Mas a vontade de protegê-lo foi maior. De garantir a Kelvin que,enquanto Ramiro estivesse ao seu lado,ele estaria a salvo. Que aquele crápula nunca mais colocaria as mãos nele.
O agente nem bem sabia a verdade,para ser sincero. Era um monte de desconfiança empilhada. Baseadas na certeza de que conhecia Kelvin bem demais e nem sabia como. Um beijo em um bar anos atrás e alguns bilhetes de frases de um autor famoso não eram garantias suficientes que aquele jovem ao seu lado era alguém íntimo.
Bom,agora era tarde demais. E ele era um homem de palavra. Se jurou a Kelvin não esconder nada dele,então assim o faria.
E foda-se essa merda toda de ética também. Essa pose de fazer tudo a seu alcance para manter as aparências de ser um homem bom estava o desgastando. Ele estava exausto.
E o que é politicamente correto a se fazer em um caso desses? Como agir quando você descobre que o cara que cumpre pena sob seus comandos - e que você nutre um tipo de sentimento que ainda não tem coragem de dar nome - passou por um trauma desse tamanho?
Ramiro agarrou a mão de Kelvin que quase perfurava o casaco e levou a boca. Depositou um beijo leve ali.
- A Petra descobriu uma suposta vítima. A denúncia foi feita,mas logo retirada. A mãe e a menina desapareceram e nunca mais falaram nada
- Menina? - Ramiro se viu no reflexo dos olhos assustados de Kelvin. - Quantos anos?
- Kevin…. - Hesitou em continuar pois temeu que aquele assunto fosse sensível demais para o garoto ao seu lado. Viu o lampejo de surpresa nos olhos de Kelvin com o apelido usado. - Tem certeza que quer continuar falando sobre esse caso? Talvez seja melhor eu e Petra fazermos essa parte da investigação sem tanta interferência sua.
A risada que Kelvin deu foi seca,fria.
- Eu não tô investigando o caso,Ramiro. Eu sou o caso. Você prometeu.
- Eu sei. Eu sei que prometi. Eu não tô querendo mentir ou omitir nada,só tô preocupado.
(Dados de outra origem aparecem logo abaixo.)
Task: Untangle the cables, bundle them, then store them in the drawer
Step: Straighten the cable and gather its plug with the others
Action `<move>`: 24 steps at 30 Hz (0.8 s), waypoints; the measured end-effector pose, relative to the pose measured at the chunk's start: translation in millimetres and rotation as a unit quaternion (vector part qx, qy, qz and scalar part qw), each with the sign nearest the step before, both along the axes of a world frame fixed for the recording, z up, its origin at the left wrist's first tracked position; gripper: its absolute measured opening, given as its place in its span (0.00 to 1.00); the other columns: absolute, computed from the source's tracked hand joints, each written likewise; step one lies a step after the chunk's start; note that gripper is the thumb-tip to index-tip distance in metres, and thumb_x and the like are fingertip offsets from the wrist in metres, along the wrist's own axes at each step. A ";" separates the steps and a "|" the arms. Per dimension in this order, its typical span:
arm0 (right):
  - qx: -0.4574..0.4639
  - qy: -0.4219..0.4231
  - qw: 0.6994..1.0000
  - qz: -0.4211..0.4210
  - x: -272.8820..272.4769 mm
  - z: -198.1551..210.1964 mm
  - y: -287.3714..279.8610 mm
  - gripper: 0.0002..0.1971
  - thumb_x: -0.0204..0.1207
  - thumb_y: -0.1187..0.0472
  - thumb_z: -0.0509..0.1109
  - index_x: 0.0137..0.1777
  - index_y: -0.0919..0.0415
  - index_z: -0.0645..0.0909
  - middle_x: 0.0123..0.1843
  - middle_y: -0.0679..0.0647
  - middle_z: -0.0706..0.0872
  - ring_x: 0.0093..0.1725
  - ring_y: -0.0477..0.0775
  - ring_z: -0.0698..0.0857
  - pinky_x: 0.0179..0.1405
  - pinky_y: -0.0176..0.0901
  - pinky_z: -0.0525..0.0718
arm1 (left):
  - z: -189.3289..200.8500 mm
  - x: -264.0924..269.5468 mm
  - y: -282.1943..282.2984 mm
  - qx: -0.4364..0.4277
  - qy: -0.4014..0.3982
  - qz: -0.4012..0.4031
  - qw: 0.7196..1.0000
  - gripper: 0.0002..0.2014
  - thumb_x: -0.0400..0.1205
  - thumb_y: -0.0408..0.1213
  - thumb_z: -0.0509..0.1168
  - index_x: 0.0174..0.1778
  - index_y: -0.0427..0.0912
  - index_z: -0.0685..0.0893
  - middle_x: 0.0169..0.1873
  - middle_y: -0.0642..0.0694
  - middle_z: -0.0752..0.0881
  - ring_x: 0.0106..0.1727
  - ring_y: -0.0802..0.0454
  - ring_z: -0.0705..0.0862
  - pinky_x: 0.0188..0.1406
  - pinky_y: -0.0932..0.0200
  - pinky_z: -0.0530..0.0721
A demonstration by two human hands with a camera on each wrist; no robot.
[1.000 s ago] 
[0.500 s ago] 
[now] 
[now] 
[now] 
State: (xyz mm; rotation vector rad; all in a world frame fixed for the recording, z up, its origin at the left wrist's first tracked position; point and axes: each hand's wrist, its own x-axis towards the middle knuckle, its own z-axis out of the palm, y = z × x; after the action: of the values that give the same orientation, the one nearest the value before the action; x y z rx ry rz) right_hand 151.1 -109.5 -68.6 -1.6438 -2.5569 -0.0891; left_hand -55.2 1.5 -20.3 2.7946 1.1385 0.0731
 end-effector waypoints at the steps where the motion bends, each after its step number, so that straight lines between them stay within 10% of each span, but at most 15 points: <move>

Talvez Kelvin tenha detectado a preocupação genuína de Ramiro,pois falou mais calmamente. Acarinhou a mão do motorista,e disse:
- Rams,você quer saber coisas que só eu sei. E vice-versa. Para esse carro,a gente entra no museu e conversa. O que você sentir que devo saber,por favor,me conta,tá?
Ramiro desconfiava levemente que Kelvin sabia o efeito que seus olhos pidões e gigantes,e sempre tão brilhantes,faziam consigo. Mais uma vez,cedeu as vontade do ruivo.
🚔 🎨
- No começo não era ruim. - Kelvin contava,mas não olhava diretamente para Ramiro. Observava os quadros pendurados como se nunca os tivesse visto de perto antes. Como se nunca tivesse entrado ali sozinho e furtado um deles. - Eu era tratado igual a um príncipe,acho que até era apaixonado por ele.
Ele diminuiu o ritmo e parou em frente a “Um Só”,de Tarsila. Passou uns bons minutos admirando-o,em silêncio,e Ramiro apenas ficou ali ao lado dele,aguardando. Sabia da paixão visceral de Kelvin por arte,se aquilo era realmente admiração ou só um jeito de protelar o assunto,a ele pouco importava. Faria tudo no tempo do rapaz.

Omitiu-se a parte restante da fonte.